Peter J. Denning

Peter J. Denning is a professor at the Naval Postgraduate School in Monterey, California. He chairs the Computer Science Department and directs the Cebrowski Institute, a research center for innovation and information superiority. In the 1990s he was at George Mason University, where he was vice provost, associate dean, CS department chair, and founder of the Center for the New Engineer. In the 1980s, he was the founding director of the Research Institute for Advanced Computer Science at NASA-Ames,and was co-founder of CSNET. He received a PhD from MIT and BEE from Manhattan College. He was president of the Association for Computing Machinery(ACM) 1980-82. As chair of the ACM publications board 1992-98, he was project leader for the ACM digital library, now the ACM's crown jewel. In 1967 he discovered the locality principle for referencing storage objects and used it to invent the working set model for program behavior; his original paper was named to the ACM SIGOPS Hall of Fame in 2005. He helped establish virtual memory as a permanent part of operating systems. He contributed important extensions to operational analysis, an approach to computer system performance prediction. He has published 7 books and 315 articles on computers, networks, and their operating systems. He is working on two more books, one on the seven
personal foundational practicess of innovation and the other on the great principles of computing.

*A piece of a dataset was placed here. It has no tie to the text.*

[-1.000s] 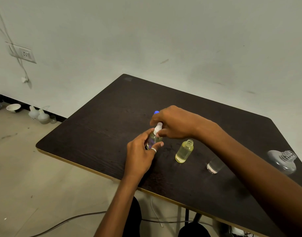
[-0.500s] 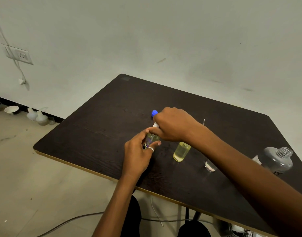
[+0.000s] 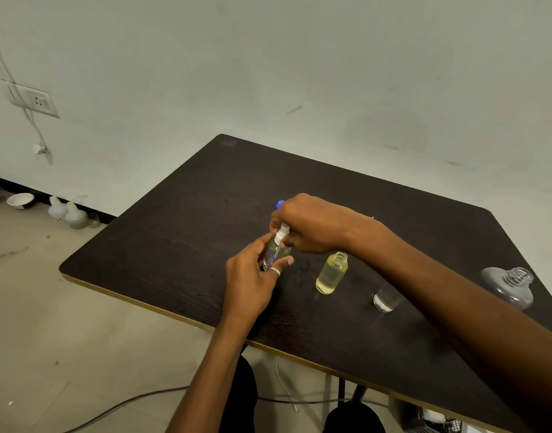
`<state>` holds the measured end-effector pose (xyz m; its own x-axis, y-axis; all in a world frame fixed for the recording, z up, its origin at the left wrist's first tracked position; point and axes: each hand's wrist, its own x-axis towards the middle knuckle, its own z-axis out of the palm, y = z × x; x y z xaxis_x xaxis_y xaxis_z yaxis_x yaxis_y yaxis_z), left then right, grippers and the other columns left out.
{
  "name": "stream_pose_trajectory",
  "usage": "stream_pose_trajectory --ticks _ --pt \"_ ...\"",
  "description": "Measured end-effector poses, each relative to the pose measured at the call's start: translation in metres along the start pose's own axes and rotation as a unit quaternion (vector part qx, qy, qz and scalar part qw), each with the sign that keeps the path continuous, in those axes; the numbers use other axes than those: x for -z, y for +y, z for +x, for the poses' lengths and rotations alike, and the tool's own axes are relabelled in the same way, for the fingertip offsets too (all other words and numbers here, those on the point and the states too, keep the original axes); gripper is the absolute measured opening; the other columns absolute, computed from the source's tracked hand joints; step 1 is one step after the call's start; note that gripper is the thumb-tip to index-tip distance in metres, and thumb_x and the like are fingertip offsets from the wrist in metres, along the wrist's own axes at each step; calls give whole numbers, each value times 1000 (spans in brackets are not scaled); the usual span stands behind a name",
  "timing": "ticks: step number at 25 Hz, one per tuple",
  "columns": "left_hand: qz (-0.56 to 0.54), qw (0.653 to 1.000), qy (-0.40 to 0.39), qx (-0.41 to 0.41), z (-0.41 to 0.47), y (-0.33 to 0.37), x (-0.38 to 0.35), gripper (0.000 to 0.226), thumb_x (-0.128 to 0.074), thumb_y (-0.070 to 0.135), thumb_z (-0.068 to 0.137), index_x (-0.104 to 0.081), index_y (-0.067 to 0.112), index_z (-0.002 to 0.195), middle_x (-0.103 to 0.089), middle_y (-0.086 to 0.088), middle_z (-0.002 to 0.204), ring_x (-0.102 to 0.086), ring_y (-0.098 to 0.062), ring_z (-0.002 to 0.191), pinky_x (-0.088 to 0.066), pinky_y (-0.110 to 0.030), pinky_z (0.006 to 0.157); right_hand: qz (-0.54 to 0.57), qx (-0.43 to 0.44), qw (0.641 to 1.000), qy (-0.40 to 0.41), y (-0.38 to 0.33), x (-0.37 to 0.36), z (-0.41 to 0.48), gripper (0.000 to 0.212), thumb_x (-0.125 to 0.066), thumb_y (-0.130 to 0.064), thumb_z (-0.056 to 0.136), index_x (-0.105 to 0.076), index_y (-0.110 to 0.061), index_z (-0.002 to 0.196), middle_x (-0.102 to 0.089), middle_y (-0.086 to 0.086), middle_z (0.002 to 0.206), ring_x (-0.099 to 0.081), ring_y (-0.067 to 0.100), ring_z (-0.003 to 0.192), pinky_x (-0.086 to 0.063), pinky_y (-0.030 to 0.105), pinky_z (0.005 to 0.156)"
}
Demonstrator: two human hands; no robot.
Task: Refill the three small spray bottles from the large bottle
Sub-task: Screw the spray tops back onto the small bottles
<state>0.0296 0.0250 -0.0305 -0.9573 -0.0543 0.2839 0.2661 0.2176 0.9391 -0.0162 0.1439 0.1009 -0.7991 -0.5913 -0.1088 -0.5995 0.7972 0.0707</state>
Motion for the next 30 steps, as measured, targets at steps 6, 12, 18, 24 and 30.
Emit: stream_pose_trajectory --ticks 6,12,18,24,30 --pt "29 1000 8 -8 -1 1 -1 52 -82 21 79 -64 26 127 -59 32 90 -59 18 87 -44 0 73 -18 -50 998 38 -8 -8 -4 20 -61 -28 86 -67 -10 91 -63 5 78 -60 20 69 -50 30 60" --pt "43 999 17 -9 -1 1 -1 49 -79 9 79 -66 22 125 -59 29 91 -57 21 82 -41 3 71 -12 -130 989 68 -26 -7 -12 30 -64 -28 82 -44 -10 68 -34 0 60 -43 22 56 -34 29 54" --pt "51 999 10 -1 -2 4 0 49 -75 4 81 -65 20 126 -55 32 85 -58 14 75 -41 3 66 -2 -166 984 65 -33 -5 -13 36 -59 -19 88 -35 -11 63 -36 0 61 -36 11 50 -22 23 45" --pt "41 999 -6 -8 -3 6 1 48 -79 20 81 -60 33 123 -63 25 102 -59 15 90 -47 -7 80 35 -167 984 59 -24 -1 -17 35 -64 -43 87 -52 -12 77 -47 -1 64 -50 17 59 -30 26 49" --pt "7 999 -5 32 -2 4 0 92 -86 39 70 -41 23 148 -54 9 142 -51 -4 127 -41 -18 102 85 -218 958 164 9 41 -62 47 -47 -65 89 -68 -22 87 -67 -3 78 -62 15 74 -51 33 67"
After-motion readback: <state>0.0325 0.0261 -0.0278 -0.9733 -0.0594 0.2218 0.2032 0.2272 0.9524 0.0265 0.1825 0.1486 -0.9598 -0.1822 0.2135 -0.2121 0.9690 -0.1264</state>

In 2002, he was named one of the top 5 best teachers at George Mason University and the best teacher in the School of Information Technology and Engineering. In 2003, he received one of Virginia's 10 outstanding faculty awards. He holds three honorary degrees, three professional society fellowships, two best-paper awards, three distinguished service awards, the ACM Outstanding Contribution Award, the ACM SIGCSE Outstanding CS
Educator Award, and the prestigious ACM Karl Karlstrom Outstanding Educator Award.